I want to do something like

    SELECT * FROM MYTABLE LIMIT 1000001, 2000000;

Then, in the loop, update the current row

    UPDATE (current row) SET ID='$i++'

How do I do this?

Note: the original data was given to me as a txt file. I don't know if there are duplicates but I cannot eliminate any rows. Also, no rows will be added. This table is going to be used only for querying purposes. When I have added indexes, however, there were no problems.

tcam27
  • 95
  • 7
  • 5
    No primary key rarely is a good thing. Generally it is a bad idea, specially with 16,000,000 of records... You don't have any unique field to convert in primary key? This can be hard, anyway. – fusion3k Mar 07 '16 at 15:21
  • Yes agree with @fusion3k. Don't you have any other field which exposes uniqueness among the rows? – 1000111 Mar 07 '16 at 15:22
  • Ensure one thing do you have duplicate rows? [Duplicate means all the columns of different rows have same values in each other] @tcam27 – 1000111 Mar 07 '16 at 15:28
  • 2
    Do you have access to your database server? I think it would be much better to run a command to edit table to add an ID column and make it an auto increment – Ronald Nsabiyera Mar 07 '16 at 15:29
  • So if you get this hack-job PHP script to add unique IDs to your rows, what's going to happen when row #16,000,001 is inserted? If MySQL is not auto-incrementing then you are gonna have a bad time. – MonkeyZeus Mar 07 '16 at 15:57
  • The database table was given to me as a text file by a 3rd party and they were not very good about adding IDs.They had one but it was filled with duplicates. – tcam27 Mar 07 '16 at 17:10
  • I have shell access and I lose the connection after trying to add an ID column with an auto increment after a few minutes. MySQL gives me an error if I don't also make that auto_increment the primary key – tcam27 Mar 07 '16 at 17:12
  • I should note that no data will be added to this table. This is only for querying purposes. – tcam27 Mar 07 '16 at 17:18

2 Answers2

1

I suspect you are trying to use phpmyadmin to add the index. As handy as it is, it is a PHP script and is limited to the same resources as any PHP script on your server, typically 30-60 seconds run time, and a limited amount of ram.

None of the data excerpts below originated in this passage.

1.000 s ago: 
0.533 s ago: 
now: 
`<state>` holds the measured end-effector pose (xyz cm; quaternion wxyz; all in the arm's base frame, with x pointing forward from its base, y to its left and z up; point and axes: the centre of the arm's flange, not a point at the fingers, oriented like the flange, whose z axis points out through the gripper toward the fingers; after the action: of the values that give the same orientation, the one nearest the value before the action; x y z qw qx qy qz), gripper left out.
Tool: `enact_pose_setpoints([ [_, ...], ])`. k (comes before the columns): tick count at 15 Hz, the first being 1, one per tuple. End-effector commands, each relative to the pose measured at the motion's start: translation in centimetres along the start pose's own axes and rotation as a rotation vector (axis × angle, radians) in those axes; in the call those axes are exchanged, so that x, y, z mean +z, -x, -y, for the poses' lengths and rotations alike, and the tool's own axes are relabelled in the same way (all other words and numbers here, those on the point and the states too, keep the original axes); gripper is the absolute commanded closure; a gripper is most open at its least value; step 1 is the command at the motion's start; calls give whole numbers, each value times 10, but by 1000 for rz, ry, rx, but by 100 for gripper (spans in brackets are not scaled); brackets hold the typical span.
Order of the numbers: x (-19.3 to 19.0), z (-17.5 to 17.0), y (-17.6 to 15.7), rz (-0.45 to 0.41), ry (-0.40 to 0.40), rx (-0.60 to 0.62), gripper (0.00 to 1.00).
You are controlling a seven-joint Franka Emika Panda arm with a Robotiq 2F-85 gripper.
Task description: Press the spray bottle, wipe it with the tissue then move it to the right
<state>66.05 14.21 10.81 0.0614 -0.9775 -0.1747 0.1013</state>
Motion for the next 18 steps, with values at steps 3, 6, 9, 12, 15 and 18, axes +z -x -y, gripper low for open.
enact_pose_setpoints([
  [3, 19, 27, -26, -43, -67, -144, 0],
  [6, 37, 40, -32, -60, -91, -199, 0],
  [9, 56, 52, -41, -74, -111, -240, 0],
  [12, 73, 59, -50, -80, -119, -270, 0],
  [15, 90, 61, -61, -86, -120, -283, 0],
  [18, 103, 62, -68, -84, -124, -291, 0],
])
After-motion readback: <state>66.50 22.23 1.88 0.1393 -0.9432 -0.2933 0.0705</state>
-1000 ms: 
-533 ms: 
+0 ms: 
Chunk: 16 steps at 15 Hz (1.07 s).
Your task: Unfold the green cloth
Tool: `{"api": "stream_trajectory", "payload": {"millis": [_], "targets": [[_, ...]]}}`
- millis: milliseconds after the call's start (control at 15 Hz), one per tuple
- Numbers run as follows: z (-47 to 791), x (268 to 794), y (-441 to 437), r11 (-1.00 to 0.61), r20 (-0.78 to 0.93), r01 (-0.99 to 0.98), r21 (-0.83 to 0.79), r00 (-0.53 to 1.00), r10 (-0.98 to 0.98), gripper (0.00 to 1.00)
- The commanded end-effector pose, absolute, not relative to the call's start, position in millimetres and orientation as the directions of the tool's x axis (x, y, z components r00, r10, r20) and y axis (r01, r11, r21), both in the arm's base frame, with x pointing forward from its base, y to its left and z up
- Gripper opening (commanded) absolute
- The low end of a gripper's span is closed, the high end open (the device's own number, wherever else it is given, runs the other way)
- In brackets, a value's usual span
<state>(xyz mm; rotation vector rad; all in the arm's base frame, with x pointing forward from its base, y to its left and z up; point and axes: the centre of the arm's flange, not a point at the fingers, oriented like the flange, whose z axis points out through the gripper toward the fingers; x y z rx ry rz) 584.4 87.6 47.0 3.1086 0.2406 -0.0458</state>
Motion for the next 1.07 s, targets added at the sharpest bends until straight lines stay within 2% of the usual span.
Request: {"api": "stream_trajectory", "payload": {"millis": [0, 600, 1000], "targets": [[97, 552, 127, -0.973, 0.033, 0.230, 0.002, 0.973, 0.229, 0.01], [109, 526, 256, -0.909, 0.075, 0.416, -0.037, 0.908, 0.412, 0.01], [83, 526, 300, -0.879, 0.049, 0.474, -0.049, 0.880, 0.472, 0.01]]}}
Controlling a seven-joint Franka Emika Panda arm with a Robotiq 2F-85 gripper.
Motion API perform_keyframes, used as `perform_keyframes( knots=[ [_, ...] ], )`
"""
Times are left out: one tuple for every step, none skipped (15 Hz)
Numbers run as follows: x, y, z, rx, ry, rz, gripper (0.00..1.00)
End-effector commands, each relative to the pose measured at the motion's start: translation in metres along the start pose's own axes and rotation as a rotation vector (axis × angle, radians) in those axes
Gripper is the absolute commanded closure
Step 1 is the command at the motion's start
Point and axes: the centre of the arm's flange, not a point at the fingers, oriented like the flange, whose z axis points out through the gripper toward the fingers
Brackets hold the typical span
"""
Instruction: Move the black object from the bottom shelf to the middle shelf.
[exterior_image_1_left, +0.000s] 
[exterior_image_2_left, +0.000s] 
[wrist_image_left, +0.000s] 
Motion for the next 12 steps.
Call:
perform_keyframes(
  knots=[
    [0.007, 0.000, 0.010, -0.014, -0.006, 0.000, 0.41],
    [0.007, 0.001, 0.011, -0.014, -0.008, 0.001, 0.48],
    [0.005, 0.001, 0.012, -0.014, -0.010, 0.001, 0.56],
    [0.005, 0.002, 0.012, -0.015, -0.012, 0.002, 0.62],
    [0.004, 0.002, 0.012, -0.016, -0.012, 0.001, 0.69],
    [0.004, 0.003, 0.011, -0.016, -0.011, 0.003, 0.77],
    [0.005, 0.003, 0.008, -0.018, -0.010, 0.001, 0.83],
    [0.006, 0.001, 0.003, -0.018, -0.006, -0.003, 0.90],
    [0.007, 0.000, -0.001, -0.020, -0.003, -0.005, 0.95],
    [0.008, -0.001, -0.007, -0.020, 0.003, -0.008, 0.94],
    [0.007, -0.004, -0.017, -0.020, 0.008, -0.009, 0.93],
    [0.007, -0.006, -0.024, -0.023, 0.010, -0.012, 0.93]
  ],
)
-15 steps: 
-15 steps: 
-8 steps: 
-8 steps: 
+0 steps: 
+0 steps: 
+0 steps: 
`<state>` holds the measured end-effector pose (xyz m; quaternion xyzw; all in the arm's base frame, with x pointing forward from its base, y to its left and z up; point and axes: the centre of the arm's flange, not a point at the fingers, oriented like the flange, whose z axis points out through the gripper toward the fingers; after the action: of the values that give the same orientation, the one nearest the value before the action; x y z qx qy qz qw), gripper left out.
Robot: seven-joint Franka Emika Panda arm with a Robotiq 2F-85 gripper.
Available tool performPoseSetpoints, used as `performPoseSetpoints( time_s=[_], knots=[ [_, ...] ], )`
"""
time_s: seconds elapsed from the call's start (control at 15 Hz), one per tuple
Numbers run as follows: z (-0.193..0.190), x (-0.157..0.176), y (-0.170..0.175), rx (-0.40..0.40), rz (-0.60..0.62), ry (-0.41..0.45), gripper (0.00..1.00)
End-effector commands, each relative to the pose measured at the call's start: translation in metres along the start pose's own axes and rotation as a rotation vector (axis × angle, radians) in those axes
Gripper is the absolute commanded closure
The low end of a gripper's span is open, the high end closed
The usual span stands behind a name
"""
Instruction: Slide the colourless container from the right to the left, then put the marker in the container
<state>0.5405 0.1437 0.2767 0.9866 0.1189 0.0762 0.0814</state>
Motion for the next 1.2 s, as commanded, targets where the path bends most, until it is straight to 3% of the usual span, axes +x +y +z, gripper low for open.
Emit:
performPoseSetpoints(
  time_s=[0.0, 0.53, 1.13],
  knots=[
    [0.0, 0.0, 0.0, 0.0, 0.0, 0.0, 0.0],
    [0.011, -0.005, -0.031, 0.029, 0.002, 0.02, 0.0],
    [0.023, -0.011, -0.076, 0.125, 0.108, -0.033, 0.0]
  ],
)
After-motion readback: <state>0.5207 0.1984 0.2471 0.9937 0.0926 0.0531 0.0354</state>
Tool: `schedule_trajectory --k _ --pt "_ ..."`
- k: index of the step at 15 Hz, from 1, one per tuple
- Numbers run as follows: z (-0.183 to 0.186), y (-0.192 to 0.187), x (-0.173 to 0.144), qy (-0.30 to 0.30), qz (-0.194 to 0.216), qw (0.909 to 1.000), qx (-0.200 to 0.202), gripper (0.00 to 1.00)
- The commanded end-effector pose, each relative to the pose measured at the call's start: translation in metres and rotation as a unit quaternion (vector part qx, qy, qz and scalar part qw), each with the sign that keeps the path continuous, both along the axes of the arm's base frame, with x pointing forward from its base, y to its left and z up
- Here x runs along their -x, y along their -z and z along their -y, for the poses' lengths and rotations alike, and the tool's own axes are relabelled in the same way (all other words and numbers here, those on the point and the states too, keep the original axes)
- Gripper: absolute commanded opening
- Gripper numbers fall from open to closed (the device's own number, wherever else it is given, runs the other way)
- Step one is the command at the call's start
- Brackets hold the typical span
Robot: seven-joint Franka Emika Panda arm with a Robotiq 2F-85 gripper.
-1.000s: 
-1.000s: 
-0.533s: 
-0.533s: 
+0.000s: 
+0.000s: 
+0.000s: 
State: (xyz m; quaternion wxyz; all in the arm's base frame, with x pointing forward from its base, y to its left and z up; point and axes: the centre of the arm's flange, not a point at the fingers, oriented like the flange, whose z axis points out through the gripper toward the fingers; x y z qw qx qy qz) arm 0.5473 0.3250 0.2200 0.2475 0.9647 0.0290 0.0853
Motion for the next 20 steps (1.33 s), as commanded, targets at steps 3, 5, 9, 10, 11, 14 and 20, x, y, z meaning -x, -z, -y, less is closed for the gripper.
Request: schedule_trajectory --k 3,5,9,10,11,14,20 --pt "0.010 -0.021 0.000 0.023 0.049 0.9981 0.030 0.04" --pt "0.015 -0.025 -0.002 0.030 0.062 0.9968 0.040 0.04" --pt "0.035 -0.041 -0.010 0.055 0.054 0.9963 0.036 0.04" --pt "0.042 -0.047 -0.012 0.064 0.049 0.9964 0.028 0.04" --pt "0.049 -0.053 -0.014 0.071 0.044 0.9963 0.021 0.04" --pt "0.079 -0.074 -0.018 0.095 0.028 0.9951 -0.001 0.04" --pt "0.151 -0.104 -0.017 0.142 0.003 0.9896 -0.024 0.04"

Suggest you get the mysql query you need to add the index, then use SSH to shell in, and use command line MySQL to add your indexes.

Duane Lortie
  • 1,285
  • 1
  • 12
  • 16
  • I tried adding the primary key via command line but I lose the connection after about 10 minutes. Oddly, I have added indexes via command line MySQL with no problems. – tcam27 Mar 07 '16 at 17:08
  • despite you losing the connection, the MySQL server *should* have continued doing as it was told. 16 million is just a freek'n big data set.. If it is a MyISAM type DB, you'd likely see a performance boost by converting it to INNODB via PHPMyAdmin's operations page. PHPMyAdmin should allow you to start that process, but will of course time out before the the job is finished.. regardless, again, it should complete the job, just make sure the database is not being accessed while it completes. – Duane Lortie Mar 08 '16 at 19:15
  • It is an InnoDB table and nothing else is accessing it as it runs – tcam27 Mar 08 '16 at 21:41
0

If you don't have duplicate rows then the following way might shed some light:

Suppose you want to update the auto incremented value for first 10000 rows.

UPDATE 
MYTABLE

INNER JOIN 

(SELECT 
*,
@rn := @rn + 1 AS row_number
FROM MYTABLE,(SELECT @rn := 0) var
ORDER BY SOME_OF_YOUR_FIELD
LIMIT 0,10000 ) t
ON t.field1 = MYTABLE.field1 AND t.field2 = MYTABLE.field2 AND .... t.fieldN = MYTABLE.fieldN

SET MYTABLE.ID = t.row_number;

For next 10000 rows just need to change two things:

  1. (SELECT @rn := 10000) var
  2. LIMIT 10000,10000

Repeat..

Note: ORDER BY SOME_OF_YOUR_FIELD is important otherwise you would get results in random order. Better create a function which might take limit,offset as parameter and do this job. Since you need to repeat the process.

Explanation:

The idea is to create a temporary table(t) having N number of rows and assigning a unique row number to each of the row. Later make an inner join between your main table MYTABLE and this temporary table t ON matching all the fields and then update the ID field of the corresponding row(in MYTABLE) with the incremented value(in this case row_number).

Another IDEA:

You may use multithreading in PHP to do this job.

  1. Create N threads.
  2. Assign each thread a non overlapping region (1 to 10000, 10001 to 20000 etc) like the above query.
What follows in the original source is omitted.